Par son arrêt Canali [Cour EDH, 5e Sect. 25 avril 2013, Canali c. France, Req. n°40119/09], la CEDH a de nouveau condamné la France pour les conditions de détention dans la maison d’arrêt de Nancy sur la base de l’article 3 de la Convention de Sauvegarde des Droits de l’Homme [« Nul ne peut être soumis à la torture ni à des peines ou traitements inhumains ou dégradants »]. 

Revenons, non pas sur la question de fond posée à la Cour, la violation de l’article 3 au vu des conditions de détention de Monsieur Canali, mais sur le débat quant à la recevabilité de sa requête.

L’arrêt de la CEDH est intéressant en ce qu’il intervient au moment même où les juridictions internes françaises décident d’établir une position claire sur la compétence juridictionnelle en matière de conditions des détenus.

En l’espèce, le Gouvernement Français a opposé à Monsieur Canali le non épuisement des voies de recours, condition indispensable à la saisine de la Cour EDH (article 35 de la CEDH).
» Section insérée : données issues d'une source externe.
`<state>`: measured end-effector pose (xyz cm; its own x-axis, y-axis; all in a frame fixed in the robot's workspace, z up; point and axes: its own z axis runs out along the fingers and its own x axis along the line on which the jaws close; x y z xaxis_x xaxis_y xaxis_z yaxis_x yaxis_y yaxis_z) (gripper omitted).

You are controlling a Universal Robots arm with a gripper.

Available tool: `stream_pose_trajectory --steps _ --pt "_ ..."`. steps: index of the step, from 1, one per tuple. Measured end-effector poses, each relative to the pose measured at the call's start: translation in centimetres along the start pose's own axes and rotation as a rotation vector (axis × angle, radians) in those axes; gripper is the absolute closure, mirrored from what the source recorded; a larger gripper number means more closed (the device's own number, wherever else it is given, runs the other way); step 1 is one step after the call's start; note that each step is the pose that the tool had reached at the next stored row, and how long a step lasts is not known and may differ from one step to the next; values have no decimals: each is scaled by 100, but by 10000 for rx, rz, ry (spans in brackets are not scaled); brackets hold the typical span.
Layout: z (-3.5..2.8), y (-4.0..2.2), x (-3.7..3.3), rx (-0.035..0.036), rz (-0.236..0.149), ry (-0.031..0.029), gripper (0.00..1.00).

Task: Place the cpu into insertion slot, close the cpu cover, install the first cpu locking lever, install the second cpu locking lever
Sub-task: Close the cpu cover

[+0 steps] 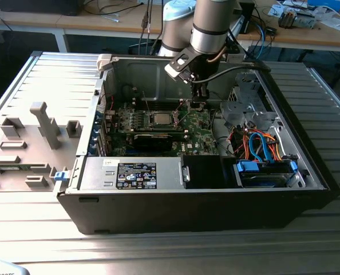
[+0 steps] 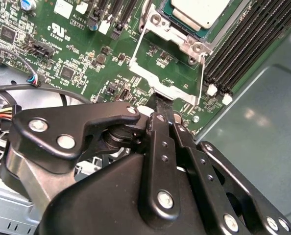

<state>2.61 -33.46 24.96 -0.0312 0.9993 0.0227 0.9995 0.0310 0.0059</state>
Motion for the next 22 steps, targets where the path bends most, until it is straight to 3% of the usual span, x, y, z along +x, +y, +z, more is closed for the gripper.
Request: stream_pose_trajectory --steps 7,22 --pt "7 -98 3 0 1 0 89" --pt "19 -199 6 0 0 -1 89"
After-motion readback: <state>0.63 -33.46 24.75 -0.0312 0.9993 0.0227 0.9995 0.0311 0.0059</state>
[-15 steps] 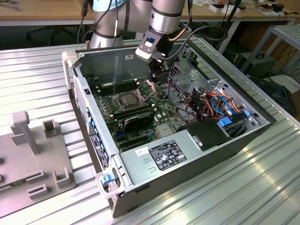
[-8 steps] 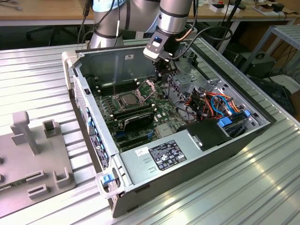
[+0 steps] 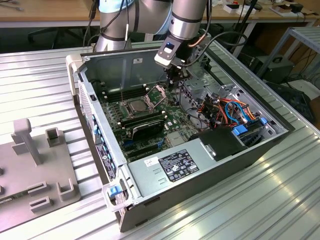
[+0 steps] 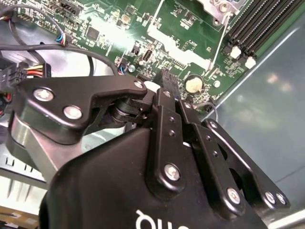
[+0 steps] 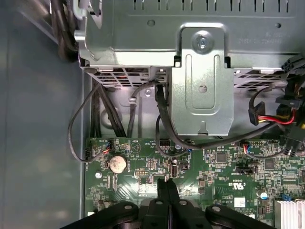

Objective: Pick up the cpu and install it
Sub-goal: 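Close the cpu cover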

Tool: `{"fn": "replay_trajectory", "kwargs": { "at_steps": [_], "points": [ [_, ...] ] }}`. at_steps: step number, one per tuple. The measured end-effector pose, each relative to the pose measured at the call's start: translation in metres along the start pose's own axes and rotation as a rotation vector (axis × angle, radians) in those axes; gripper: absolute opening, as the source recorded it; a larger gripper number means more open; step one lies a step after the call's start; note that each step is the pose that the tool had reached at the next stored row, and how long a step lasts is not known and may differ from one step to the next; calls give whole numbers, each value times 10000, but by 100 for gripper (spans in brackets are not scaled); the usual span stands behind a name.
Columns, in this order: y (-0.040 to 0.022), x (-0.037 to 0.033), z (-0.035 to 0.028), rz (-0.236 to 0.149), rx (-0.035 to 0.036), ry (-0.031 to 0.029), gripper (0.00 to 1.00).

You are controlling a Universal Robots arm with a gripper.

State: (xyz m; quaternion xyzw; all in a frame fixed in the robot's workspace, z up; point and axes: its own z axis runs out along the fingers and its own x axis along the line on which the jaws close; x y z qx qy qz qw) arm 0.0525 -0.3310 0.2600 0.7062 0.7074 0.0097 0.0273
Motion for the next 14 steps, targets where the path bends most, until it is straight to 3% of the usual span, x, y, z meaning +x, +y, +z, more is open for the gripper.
{"fn": "replay_trajectory", "kwargs": {
  "at_steps": [5, 11, 14],
  "points": [
    [-4, 2, 89, -3, 0, 0, 11],
    [-8, 2, 93, -1, 0, 0, 11],
    [-68, 2, 90, -2, -9, 0, 11]
  ]
}}
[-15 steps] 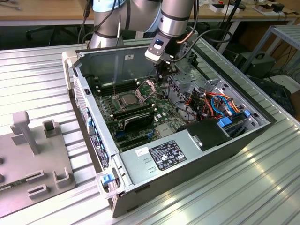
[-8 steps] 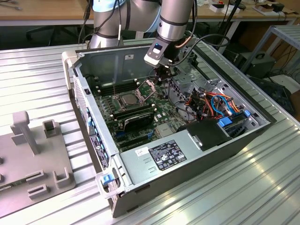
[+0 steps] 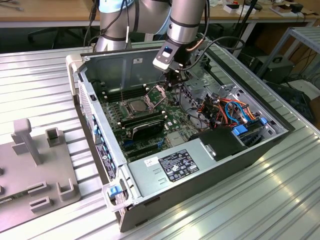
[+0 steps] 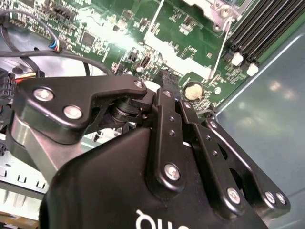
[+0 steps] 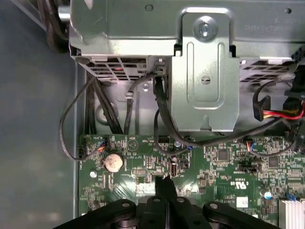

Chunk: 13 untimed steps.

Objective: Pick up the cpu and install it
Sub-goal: 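Close the cpu cover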

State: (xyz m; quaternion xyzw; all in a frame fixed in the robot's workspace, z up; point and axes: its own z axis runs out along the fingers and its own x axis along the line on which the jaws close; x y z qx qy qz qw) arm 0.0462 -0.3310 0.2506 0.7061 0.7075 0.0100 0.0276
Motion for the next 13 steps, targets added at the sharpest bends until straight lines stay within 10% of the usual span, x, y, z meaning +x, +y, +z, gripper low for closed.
{"fn": "replay_trajectory", "kwargs": {
  "at_steps": [13],
  "points": [
    [-384, 1, -20, 29, -146, 40, 11]
  ]
}}
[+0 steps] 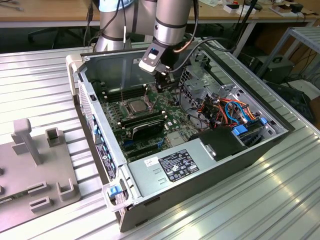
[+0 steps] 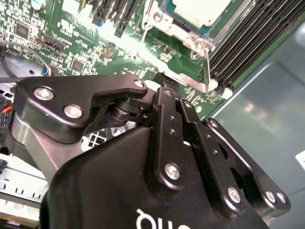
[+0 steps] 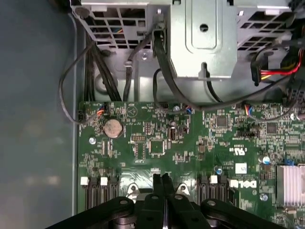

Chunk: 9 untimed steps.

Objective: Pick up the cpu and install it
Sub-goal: 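Close the cpu cover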

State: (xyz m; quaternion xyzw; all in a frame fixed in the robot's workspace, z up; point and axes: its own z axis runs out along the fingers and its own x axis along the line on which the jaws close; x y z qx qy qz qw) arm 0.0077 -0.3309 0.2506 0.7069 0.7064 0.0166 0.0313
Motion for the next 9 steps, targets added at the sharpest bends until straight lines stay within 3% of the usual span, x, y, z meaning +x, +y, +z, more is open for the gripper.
{"fn": "replay_trajectory", "kwargs": {
  "at_steps": [9],
  "points": [
    [-257, 1, -16, 19, -130, 32, 11]
  ]
}}
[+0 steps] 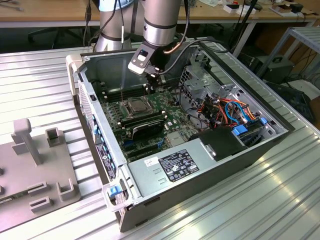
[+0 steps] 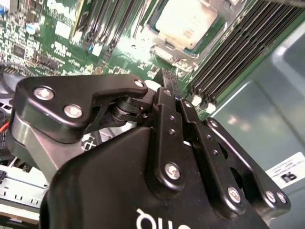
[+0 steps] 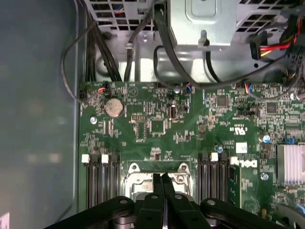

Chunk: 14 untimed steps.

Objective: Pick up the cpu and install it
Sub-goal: 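Close the cpu cover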

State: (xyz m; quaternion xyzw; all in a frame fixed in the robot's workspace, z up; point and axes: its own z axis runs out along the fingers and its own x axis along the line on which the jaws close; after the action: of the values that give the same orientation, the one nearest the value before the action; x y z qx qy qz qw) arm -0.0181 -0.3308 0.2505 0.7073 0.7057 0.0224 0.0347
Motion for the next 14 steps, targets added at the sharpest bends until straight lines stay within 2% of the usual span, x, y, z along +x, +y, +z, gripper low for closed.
{"fn": "replay_trajectory", "kwargs": {
  "at_steps": [6, 9, 14],
  "points": [
    [-10, 0, -1, 2, -1, -1, 11],
    [-43, 0, -2, 0, -10, 0, 11],
    [-47, 0, -3, 0, -11, -1, 11]
  ]
}}
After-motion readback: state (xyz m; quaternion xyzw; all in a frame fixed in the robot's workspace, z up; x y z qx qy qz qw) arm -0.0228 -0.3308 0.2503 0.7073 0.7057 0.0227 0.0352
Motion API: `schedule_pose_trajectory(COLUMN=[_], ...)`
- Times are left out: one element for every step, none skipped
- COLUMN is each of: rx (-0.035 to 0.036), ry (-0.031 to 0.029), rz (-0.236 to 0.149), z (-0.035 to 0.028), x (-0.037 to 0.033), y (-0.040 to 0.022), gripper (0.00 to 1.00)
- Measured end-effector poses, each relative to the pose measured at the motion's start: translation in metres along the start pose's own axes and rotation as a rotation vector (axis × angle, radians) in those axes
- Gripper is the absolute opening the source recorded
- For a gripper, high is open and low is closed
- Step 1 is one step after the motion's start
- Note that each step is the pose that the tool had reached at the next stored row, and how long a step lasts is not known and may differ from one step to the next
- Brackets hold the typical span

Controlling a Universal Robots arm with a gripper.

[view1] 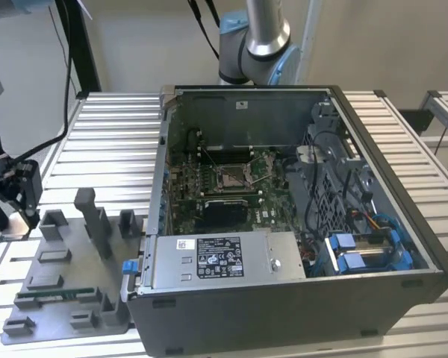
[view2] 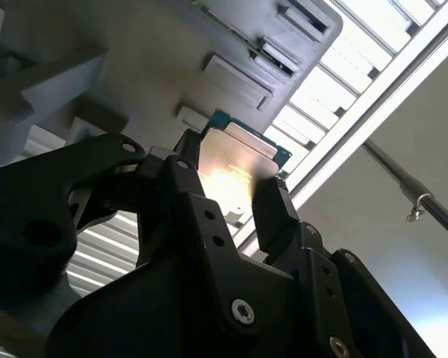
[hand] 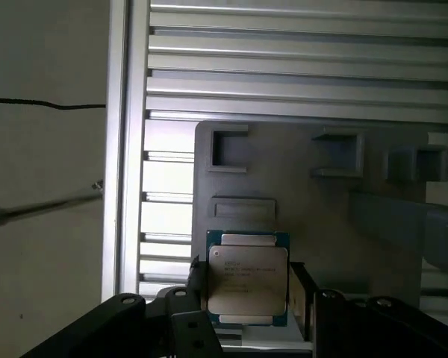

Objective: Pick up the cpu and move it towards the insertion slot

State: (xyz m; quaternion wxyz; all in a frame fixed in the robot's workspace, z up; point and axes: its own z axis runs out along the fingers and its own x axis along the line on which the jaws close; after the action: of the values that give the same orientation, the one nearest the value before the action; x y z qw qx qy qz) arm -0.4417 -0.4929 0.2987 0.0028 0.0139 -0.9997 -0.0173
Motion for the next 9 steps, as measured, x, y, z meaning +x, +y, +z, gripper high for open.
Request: schedule_pose_trajectory(rx=[0.0000, 0.0000, 0.0000, -0.0001, -0.0001, 0.0000, 0.0000, 0.0000, -0.0001], ry=[0.0004, 0.0006, 0.0011, 0.0013, 0.0016, 0.0019, 0.0022, 0.0024, 0.0026], rz=[0.000, 0.000, 0.000, 0.000, 0.000, 0.000, 0.000, 0.000, 0.000], z=[-0.0021, -0.0043, -0.0065, -0.0085, -0.0108, -0.0128, -0.0148, -0.0173, -0.0196], x=[0.0000, 0.0000, 0.0000, 0.0000, 0.0000, 0.0001, 0.0001, 0.0001, 0.0001], y=[0.0001, 0.0002, 0.0002, 0.0003, 0.0004, 0.0005, 0.0005, 0.0006, 0.0007], gripper=[0.00, 0.00, 0.00, 0.00, 0.00, 0.00, 0.00, 0.00, 0.00])
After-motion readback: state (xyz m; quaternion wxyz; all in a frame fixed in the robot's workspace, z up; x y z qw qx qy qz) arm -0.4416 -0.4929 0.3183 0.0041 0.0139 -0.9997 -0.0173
En effet, le requérant a choisis d’utiliser uniquement la voie judiciaire et non la voie administrative  pour mettre en cause ses conditions de détention. Or depuis l’arrêt de la Chambre Criminelle de la Cour de Cassation du 20 janvier 2009, la voie pénale est définitivement fermée pour les faits relatifs à des conditions d’hébergement incompatibles avec la dignité humaine pendant la détention en maison d’arrêt. Seul le juge administratif est désormais compétent pour ces cas.

Cependant, la Cour de Strasbourg, soucieuse de garantir un recours effectif au justiciable, a déclaré la requête recevable, sans remettre en cause la décision de principe de la Cour de Cassation.

I. La compétence exclusive du juge administratif pour la contestation des conditions de détention sur la base de l’article 3 de la CEDH.

A. Le cas Canali : la procédure pénale basée sur l’article 225-14 du code pénal

En l’espèce, Monsieur Canali, après avoir, à deux reprises, interpellé le service des surveillants et la directrice de l’établissement pénitentiaire sur ses conditions de détention ; dépose en juillet 2006 une plainte avec constitution de partie civile auprès du doyen des juges d’instruction du tribunal de grande instance de Nancy.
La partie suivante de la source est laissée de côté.